В столовой стало очень тихо. По стенам топотали тени, омывали Эдди, как дождь.
Старуха подалась к нему.
— Ой, — сказала она. — Похоже, он обмочился.
И сняла очки, чтобы присмотреться получше.
На ней было длинное одеянье из тяжелой и переливчатой ткани, вроде атласа, который давно уже не делают, и оно оттеняло кожу — в свою диету она включала ровно столько животного жира, чтобы кожа оставалась прочной и сливочной, увлажнялась только так, чтобы не тускнела.
— Должна вам кое-что сказать, мистер, — обратилась она к Эдди, глядя на него сквозь вилку, — глаза ее вовсе не были мутными или тусклыми, но живыми и темными, их зажигал огонь ее духа, и на него, как на солнце, невозможно было смотреть прямо, но следовало цедить его сквозь стекловидный гумор ее материального тела. Эдди вспомнил, как эти глаза наблюдали за ним, — и при этом уловил стрекот сверчков, а его он не слышал уже очень долго, и с ним — голос мамы, которая звала его домой, и папу, который насвистывал, регулируя поливалку, и увидел ленивую дугу воды над свежепостриженным газоном, и перед ним стояла Мэри — в клетчатых шортах и белой футболке, на одной ноге, как цапля.
— Да вы как призрака увидали, — произнес симпатичный молодой человек. И больше ничего Эдди не услышал — душа его отлетела от его плоти.
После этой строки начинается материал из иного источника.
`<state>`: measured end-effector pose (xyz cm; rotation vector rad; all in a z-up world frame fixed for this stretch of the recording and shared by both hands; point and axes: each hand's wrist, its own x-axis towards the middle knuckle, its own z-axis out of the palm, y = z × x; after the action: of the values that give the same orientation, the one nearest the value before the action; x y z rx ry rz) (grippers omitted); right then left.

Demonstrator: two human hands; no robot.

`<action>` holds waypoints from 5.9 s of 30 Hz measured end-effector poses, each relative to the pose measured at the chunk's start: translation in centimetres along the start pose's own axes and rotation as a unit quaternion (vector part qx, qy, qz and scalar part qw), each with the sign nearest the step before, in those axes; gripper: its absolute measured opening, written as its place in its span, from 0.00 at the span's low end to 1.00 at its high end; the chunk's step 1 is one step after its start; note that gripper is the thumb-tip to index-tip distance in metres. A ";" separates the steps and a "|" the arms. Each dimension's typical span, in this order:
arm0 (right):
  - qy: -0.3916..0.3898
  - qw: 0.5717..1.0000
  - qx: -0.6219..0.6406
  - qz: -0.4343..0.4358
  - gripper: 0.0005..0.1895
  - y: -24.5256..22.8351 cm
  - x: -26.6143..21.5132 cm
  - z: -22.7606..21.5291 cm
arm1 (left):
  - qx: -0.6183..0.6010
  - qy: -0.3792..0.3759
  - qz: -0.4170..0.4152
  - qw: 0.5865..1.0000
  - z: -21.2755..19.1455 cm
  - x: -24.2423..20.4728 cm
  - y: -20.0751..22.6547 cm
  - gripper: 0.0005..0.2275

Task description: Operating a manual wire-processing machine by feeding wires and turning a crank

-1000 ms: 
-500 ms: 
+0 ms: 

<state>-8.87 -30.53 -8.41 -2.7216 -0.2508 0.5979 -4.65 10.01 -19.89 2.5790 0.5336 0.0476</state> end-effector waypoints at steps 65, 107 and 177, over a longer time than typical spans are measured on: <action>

У моей истории два источника. Первый — итальянская сказка «Согро-senza-l'anima». Меня в ней привлекла одержимость физической плотью, а также изощренный и жуткий набор правил, согласно которым надо было выслеживать душу, и некоторые детали сюжета этой сказки я присвоила. Второй источник не так конкретен — он проистекает из роли времени в сказках Ханса Кристиана Андерсена, где время покоряет все, включая волшебство. В его сказках волшебно прежде всего само время, оно эластично и странно — даже со сверхъестественной помощью избежать его невозможно. Мне хотелось написать историю, в которой бы отражалось такое состояние, и я подумала, что «Плоть Бездуши» станет для нее хорошим вместилищем.
— К. Д.
Келли УэллзДЕВИЦА, ВОЛК, КАРГАИталия. «История бабушки»
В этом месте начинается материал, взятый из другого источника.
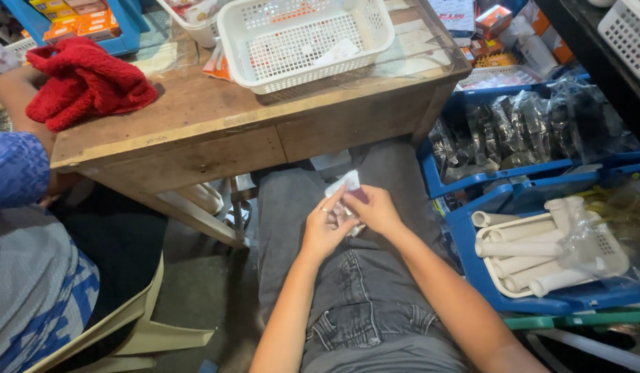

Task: The person sits at a wooden table and repeatedly wipes a small rectangular package with a maroon cloth. They hold the package in one hand and rub the cloth over its surface, occasionally repositioning the package and cloth. The person briefly touches their face before resuming the wiping action.

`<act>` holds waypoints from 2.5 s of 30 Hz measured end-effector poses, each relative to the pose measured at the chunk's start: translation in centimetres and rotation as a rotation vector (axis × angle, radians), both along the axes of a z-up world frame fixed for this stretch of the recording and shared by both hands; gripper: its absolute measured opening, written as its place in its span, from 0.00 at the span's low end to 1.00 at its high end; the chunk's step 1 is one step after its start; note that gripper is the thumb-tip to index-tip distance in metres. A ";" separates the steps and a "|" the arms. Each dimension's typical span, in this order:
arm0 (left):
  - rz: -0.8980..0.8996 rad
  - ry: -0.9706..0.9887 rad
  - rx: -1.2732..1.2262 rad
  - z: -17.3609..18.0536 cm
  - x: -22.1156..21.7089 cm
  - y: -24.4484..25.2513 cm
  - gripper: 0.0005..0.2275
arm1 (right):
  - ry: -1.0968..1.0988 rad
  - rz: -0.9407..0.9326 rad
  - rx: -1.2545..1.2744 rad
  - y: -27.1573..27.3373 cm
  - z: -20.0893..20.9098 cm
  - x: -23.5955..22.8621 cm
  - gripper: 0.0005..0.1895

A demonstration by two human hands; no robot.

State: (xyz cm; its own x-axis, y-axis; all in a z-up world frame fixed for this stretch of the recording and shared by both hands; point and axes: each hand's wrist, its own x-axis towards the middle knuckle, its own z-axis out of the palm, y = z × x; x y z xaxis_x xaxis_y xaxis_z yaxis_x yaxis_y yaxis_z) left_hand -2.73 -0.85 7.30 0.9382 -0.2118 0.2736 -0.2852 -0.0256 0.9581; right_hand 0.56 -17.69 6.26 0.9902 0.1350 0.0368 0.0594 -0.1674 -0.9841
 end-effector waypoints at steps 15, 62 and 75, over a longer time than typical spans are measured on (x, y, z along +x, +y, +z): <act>0.120 -0.063 -0.159 -1.4 0.9 0.8 0.34 | 0.061 0.146 0.197 -0.5 -0.5 0.6 0.12; 0.294 -0.078 -0.232 -4.1 2.2 0.3 0.24 | -0.020 0.077 0.086 -1.4 -2.1 0.6 0.10; 0.236 -0.024 -0.329 -5.7 3.3 0.6 0.20 | 0.008 0.082 0.059 -1.1 -3.3 0.9 0.09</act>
State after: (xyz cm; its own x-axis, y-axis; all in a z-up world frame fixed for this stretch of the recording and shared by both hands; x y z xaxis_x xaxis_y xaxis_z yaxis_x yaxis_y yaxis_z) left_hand 0.61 -0.22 1.61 0.9432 0.1107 0.3132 -0.3304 0.2138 0.9193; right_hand 1.49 -18.76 2.98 0.9762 0.2134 0.0391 0.0625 -0.1037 -0.9926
Не однажды на свете жила-была пока-еще-не-старуха, у которой имелся каравай хлеба, и все время она его держала в руках, а это неудобно — чтоб каравай в руках все время, подметать же нужно, шить, чихать там, — поэтому она говорит дочке — той, у кого щеки отвратительного цвета свежепущенной юшки:
— С такой-то рожей ты все равно ни к чему больше не годна, так хоть хлеб у меня возьми, все не мне держать! — И еще сказала эта вскорости-уже-совсем-старуха, мол, знает одного недужного волка, которому только подавай черствую корку от таких вот девиц: — Да только берегись, — наставляла далее девицу мамаша, — ибо в лесах полно первобытных баб с рожами, что как дно речное, и они-то как раз ждут не дождутся, только б тягость каравая у себя в руках-крюках еще разок почуять. — И только она каравай девице передала, лицо у нее тут же враз потемнело, и она рявкнула: — А ну пшла!
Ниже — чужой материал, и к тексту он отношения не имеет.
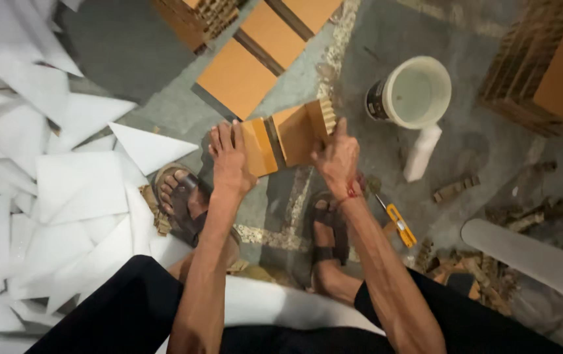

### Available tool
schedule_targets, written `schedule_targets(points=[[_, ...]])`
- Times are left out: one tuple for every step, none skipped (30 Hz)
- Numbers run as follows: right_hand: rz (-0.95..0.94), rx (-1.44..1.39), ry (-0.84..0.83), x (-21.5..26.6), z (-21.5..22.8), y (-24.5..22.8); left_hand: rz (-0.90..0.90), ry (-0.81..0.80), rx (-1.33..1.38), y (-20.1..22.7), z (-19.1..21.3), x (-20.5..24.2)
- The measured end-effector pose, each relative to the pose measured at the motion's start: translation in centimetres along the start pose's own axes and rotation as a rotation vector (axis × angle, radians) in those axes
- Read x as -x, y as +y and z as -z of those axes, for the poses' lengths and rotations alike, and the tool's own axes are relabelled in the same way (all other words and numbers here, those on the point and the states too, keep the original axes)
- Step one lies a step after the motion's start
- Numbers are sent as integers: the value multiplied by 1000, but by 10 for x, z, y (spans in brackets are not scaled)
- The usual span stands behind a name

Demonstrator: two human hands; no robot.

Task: The person sits on the floor and assembles small cardboard boxes. They apply glue to the edges of flat cardboard pieces using a white foam applicator, fold the pieces into a box shape, and secure the structure with rubber bands. The process is repeated for multiple units.

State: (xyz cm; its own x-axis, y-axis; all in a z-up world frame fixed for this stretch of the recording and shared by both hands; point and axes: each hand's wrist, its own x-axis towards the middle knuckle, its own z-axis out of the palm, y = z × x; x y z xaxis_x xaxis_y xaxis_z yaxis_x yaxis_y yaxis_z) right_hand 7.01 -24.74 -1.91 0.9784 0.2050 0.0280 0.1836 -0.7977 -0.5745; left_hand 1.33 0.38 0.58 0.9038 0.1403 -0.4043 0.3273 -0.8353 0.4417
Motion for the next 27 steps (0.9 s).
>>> schedule_targets(points=[[91, 78, 122, 8, -3, -1, -9, -23, -8, -1, -1, 6], [197, 154, 260, 8, -7, -4, -25, -24, -17, -2, 3, 5], [304, 231, 398, 6, -8, -6, -41, -25, -26, -2, 6, 4], [198, 175, 285, 3, -7, -6, 5, -35, 54, -3, 8, 3], [95, 117, 172, 1, -3, -5, 49, -44, 135, -4, 7, 1], [-3, 56, 47, 0, -1, -5, 102, -53, 217, -7, 2, 3], [73, 35, 95, 0, 1, -6, 107, 80, 288, -9, -7, 6], [147, 16, 142, 0, 2, -7, 111, 212, 359, -9, -19, 9], [221, -4, 189, 0, 3, -8, 114, 345, 430, -10, -30, 10], [152, -11, 158, 0, 3, -9, 200, 372, 457, -10, -38, 9], [83, -17, 127, -1, 2, -11, 286, 399, 485, -9, -43, 7], [14, -22, 96, -1, 3, -12, 371, 425, 513, -6, -43, 6], [53, -34, 112, -1, 4, -12, 458, 400, 493, -3, -39, 8], [91, -48, 130, 0, 6, -12, 542, 374, 469, -3, -31, 11], [128, -61, 148, -1, 7, -13, 626, 346, 446, 0, -22, 11], [93, -50, 128, 0, 7, -14, 585, 303, 459, -1, -14, 12], [58, -40, 108, 0, 7, -14, 543, 260, 471, -6, -4, 11], [23, -29, 92, -1, 7, -14, 498, 218, 481, -7, 2, 10], [98, -59, 144, -1, 7, -14, 424, 289, 525, -1, 1, 12], [171, -87, 197, 0, 7, -14, 347, 355, 568, 9, -3, 16], [244, -114, 250, 1, 8, -15, 269, 420, 611, 19, -6, 19], [161, -92, 214, -1, 10, -16, 241, 436, 679, 29, -7, 21], [79, -71, 177, -3, 10, -19, 213, 451, 747, 37, -7, 22], [-7, -49, 132, -2, 11, -22, 192, 462, 815, 44, -7, 25], [-39, -72, 108, -4, 12, -23, 212, 436, 767, 49, -6, 21], [-70, -96, 78, -3, 14, -24, 238, 411, 719, 53, -4, 14], [-101, -120, 47, -1, 15, -25, 265, 385, 670, 56, -4, 12]])
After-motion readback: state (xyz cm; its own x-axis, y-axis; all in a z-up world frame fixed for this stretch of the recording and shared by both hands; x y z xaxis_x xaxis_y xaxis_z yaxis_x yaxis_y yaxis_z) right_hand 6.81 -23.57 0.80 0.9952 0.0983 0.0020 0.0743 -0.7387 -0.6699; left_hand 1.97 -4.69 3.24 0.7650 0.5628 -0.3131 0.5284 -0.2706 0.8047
Девица стремглав помчалась прочь с караваем подмышкой и на распутье, где все выбирают не ту дорогу, увидела стремную старуху с рожей, как невзошедший пирог, и та девице взвыла:
— Не туда прешь, голубушка!
— Но я ж еще не выбрала пути! — рекла в ответ девица с возмутительными щеками.
— Да не все ль едино, — бормотнула старуха, и рожа ее на миг стала похожа на потрепанную карту, что все равно ни к чему хорошему не ведет.
Девица осмотрела внимательно рога распутья и распознала: в одну сторону дорога ведет, усыпанная ложками, а в другую — устланная кровяной колбасой. Девица наша всю жизнь предпочитала ложки колбасе и потому уверенно зашагала туда. Свет, что иголками юлил сквозь кроны лесной чащобы, бил в опрокинутые брюшки ложек, щепился во все стороны и покалывал на ходу кожу девице. Она было попробовала от света отмахнуться — тот слишком уж назойливо лазал ей по рукам и вверх по шее липкими жучиными лапками. Хотя свет, прозорливый и в душе трусоватый, и близко не подходил к этим ее щекам, красным, что твои карбункулы.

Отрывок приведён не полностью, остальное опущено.